1. Dibanding-bandingkan💔

77 12 5
                                    

"CONTOH ITU KAKAK KAMU ARDAN, DIA PINTAR JUGA BISA MEMBANGGAKAN PAPA, GAK KAYAK KAMU! TIDAK BERGUNA!"

Aurel memejamkan matanya, hatinya sakit saat lagi-lagi Papanya membanding-bandingkan dirinya dengan sang kakak. Aurel mengakui jika dirinya memang bodoh, tapi apakah pantas Beni mengatakan hal seperti itu? Ia terdiam sembari meremas kertas ulangan yang bernilai dua puluh lima dalam mata pelajaran matematika. Memang, otaknya tidak bisa secara cepat untuk memahami rumus-rumus itu apalagi ia juga tidak menyukai pelajarannya.

Gadis itu menghembuskan nafasnya perlahan, lalu menatap Beni dengan sendu. Apakah pernah Papanya itu melihat perjuangannya mati-matian dalam mempelajari mata pelajaran itu? Apakah Beni pernah tahu saat Aurel terus memaksa menghafalkan rumus-rumus hingga mimisan? Sepertinya tidak, perjuangan Aurel untuk mendapat nilai sempurna sepertinya tidak ada nilainya di mata sang Papa.

"Aku udah bilang sama Papa, aku gak bisa dalam bidang seperti ini, Pa!" tanpa sadar Aurel berucap dengan suara yang sedikit meninggi. Hal itu membuat Beni naik pitam, karena Aurel sudah mulai membantah ucapannya.

Plakk

Aurel menatap Beni dengan penuh kekecewaan. Gadis itu lantas tersenyum meremehkan dan menyobek kertas ulangannya di depan sang Papa.

"Percuma aku bilang ini, itu. Papa gak akan pernah rasain rasanya jadi aku. Papa cuma mentingin prestasi, prestasi, dan prestasi. Aku capek, Pa."

Setelah mengucap kalimat itu, Aurel berlari menuju kamarnya dan menangis di dalam sana.

Baru kali ini ia merasakan ditampar oleh seorang Papa. Dirinya kecewa sekaligus marah, lebih tepatnya marah kepada dirinya sendiri yang masih belum bisa membanggakan kedua orang tuanya. Aurel sendiri juga tidak berharap lahir dengan keadaan otak yang sedang, ia ingin seperti teman-temannya yang bisa dengan santai memahami mata pelajaran tanpa begadang. Setiap kali Aurel memaksa dirinya untuk mempelajari sesuatu yang menurutnya sulit, gadis itu akan mimisan.

Menjadi Aurel bukanlah hal yang mudah, apalagi seluruh keluarganya terkenal dengan otak mereka yang cerdas. Tidak seperti dirinya yang bodoh.
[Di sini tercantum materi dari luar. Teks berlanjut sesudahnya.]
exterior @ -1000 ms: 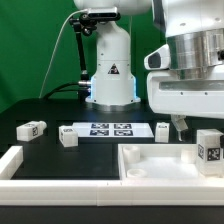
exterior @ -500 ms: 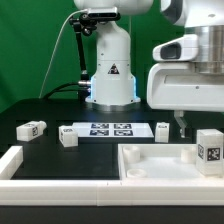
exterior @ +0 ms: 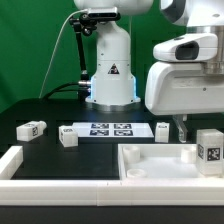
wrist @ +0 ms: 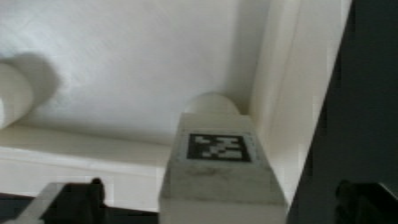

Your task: Assemble one leg

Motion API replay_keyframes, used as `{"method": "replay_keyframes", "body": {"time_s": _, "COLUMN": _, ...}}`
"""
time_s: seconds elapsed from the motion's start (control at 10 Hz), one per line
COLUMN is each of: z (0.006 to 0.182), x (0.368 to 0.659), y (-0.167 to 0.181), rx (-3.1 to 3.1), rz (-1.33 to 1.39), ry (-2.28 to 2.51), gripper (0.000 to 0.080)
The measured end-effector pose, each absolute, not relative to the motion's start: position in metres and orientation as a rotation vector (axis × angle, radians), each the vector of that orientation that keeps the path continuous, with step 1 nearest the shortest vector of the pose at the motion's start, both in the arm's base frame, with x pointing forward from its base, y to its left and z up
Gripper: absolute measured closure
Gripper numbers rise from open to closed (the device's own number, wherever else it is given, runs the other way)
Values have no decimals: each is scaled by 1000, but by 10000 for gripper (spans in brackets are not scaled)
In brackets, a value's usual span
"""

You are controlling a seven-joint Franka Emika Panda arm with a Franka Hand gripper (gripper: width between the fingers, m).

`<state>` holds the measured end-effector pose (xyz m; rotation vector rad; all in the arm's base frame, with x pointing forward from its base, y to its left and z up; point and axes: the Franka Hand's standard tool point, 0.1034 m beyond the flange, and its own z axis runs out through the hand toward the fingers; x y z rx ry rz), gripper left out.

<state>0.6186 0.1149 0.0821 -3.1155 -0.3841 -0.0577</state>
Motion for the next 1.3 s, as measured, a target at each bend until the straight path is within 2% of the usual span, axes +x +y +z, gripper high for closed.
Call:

Kadang Aurel malu mengakui dirinya sebagai keluarga besar Airlangga, keluarga yang terkenal dengan otak mereka yang di atas rata-rata apalagi kakeknya yang berhasil menguasai saham-saham ternama berkat kejeniusan beliau.

Aurel menarik nafasnya dalam-dalam, ia mengambil sebuah buku dan mulai menghapal rumus-rumus di hadapannya. Kepalanya sedikit pusing  saat melihat deretan angka, ingin sekali ia mual. Katakanlah dirinya lebay, tapi memang seperti itu yang kini ia rasakan.

Baru saja Aurel hendak memejamkan matanya guna menghapal rumus itu tapi tiba-tiba hidungnya mengeluarkan setetes cairan kental berwarna merah. Darah itu menetesi bukunya. Gadis itu refleks berlari ke arah kamar mandi yang berada di pojok kamarnya guna membersihkan cairan itu, ia menatap pantulan wajahnya di depan cermin saat darah itu tak lagi keluar dari dalam hidungnya.

"Kapan Papa bisa ngertiin perasaan aku?" gumamnya.

Aurel keluar dari kamar mandi lalu mengambil buku gambar dan sebuah pensil, ia duduk di sofa yang berada di balkon kamarnya. Gadis itu mulai membuat gambaran dengan asal tapi memiliki hasil yang sangat bagus. Yap, Aurel memang berbakat dalam bidang seni apalagi menggambar, hanya saja Papanya tidak pernah mau menyuruhnya untuk mengembangkan bakat itu.

Jika orang mengetahui arti dalam gambaran Aurel, mungkin orang itu akan merasa beruntung. Dari gambar itu memiliki arti, kekangan. Aurel merasa terkekang berada di sini, ia juga merasa tidak berguna untuk tinggal bersama orang-orang yang tidak se frekuensi dengan dirinya.

"Bukan hal mudah untuk menjadi seperti apa yang mereka minta."